### AIM OF THE TASK
Search the data below for the word "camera" and copy each line that holds it.

### MATERIAL FOR THIS EXERCISE
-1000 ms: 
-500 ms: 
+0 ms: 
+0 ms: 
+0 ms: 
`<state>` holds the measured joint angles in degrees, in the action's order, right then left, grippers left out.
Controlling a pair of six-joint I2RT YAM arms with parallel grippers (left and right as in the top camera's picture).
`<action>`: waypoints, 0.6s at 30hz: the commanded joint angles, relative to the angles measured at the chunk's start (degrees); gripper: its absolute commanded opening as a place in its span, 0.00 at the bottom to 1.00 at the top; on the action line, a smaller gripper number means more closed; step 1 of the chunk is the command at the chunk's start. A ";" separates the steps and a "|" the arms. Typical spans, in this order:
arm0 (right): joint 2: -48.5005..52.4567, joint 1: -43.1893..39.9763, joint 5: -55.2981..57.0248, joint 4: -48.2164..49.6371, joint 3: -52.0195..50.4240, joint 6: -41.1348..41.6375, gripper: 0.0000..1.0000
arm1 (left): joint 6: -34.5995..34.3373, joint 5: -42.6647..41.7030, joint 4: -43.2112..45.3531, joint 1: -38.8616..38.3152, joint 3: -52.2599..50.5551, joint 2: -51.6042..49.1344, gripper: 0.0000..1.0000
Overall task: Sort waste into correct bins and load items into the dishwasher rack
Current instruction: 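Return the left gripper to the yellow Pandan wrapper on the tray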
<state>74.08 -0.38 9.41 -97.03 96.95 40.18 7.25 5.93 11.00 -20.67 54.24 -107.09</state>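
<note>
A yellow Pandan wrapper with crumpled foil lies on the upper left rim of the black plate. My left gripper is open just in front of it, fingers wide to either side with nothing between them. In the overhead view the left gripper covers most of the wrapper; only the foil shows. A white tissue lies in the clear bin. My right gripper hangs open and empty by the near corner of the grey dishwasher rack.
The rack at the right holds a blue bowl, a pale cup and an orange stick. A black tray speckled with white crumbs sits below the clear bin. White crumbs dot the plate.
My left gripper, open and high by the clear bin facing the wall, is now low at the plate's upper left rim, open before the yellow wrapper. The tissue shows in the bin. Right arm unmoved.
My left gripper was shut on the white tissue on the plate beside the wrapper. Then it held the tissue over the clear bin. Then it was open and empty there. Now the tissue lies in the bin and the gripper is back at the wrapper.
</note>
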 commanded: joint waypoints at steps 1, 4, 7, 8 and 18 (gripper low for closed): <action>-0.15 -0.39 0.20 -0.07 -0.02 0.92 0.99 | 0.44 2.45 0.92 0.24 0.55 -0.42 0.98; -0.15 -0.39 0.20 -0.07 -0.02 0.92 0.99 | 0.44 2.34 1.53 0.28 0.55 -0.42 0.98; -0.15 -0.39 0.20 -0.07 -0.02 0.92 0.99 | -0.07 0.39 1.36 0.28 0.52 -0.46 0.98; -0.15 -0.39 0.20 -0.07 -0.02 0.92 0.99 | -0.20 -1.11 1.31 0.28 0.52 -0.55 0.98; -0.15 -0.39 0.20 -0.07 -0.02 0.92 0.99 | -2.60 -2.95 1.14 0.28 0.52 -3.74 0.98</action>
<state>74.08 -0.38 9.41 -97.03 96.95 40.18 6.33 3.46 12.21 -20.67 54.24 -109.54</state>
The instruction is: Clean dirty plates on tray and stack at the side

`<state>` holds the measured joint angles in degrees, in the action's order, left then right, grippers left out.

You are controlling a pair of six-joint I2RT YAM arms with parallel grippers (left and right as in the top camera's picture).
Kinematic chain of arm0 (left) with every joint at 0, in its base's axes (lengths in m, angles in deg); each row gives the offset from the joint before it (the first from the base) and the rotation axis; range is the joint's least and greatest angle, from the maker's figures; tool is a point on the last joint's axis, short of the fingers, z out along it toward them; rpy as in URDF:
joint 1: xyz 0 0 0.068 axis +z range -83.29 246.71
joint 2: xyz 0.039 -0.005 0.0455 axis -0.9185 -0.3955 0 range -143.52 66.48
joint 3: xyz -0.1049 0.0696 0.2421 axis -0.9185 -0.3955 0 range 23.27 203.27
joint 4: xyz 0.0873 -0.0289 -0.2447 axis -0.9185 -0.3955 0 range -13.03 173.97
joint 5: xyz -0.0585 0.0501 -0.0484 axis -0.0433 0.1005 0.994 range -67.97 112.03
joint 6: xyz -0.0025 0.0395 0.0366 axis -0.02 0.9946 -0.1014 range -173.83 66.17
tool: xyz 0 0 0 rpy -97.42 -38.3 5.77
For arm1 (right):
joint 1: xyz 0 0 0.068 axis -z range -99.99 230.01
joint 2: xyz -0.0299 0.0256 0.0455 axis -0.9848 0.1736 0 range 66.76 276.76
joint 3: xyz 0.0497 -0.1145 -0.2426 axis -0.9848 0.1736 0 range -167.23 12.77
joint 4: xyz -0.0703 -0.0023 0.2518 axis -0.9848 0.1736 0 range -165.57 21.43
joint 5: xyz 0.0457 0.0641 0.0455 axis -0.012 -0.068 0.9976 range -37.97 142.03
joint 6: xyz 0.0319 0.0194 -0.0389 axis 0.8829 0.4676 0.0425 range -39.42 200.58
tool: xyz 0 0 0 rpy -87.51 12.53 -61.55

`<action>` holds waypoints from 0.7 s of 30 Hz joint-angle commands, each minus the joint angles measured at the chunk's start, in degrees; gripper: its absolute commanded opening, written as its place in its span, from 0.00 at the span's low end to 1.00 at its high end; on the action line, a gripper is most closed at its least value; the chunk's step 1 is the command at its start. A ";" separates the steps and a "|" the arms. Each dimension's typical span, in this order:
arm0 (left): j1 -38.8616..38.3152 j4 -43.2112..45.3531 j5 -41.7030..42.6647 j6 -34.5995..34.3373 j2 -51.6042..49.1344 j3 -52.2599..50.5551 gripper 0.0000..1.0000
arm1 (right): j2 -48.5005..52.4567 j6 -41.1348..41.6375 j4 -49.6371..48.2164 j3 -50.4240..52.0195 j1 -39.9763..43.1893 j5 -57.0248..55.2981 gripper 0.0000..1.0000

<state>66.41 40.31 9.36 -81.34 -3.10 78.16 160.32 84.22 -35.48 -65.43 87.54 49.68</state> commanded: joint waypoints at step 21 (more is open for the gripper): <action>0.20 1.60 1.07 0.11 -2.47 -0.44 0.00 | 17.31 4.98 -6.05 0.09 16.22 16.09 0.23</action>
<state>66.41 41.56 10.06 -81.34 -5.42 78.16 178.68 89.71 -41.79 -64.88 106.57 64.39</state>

### EXERCISE SOLUTION
Controlling a pair of six-joint I2RT YAM arms with parallel grippers (left and right as in the top camera's picture).
You are controlling a pair of six-joint I2RT YAM arms with parallel grippers (left and right as in the top camera's picture).

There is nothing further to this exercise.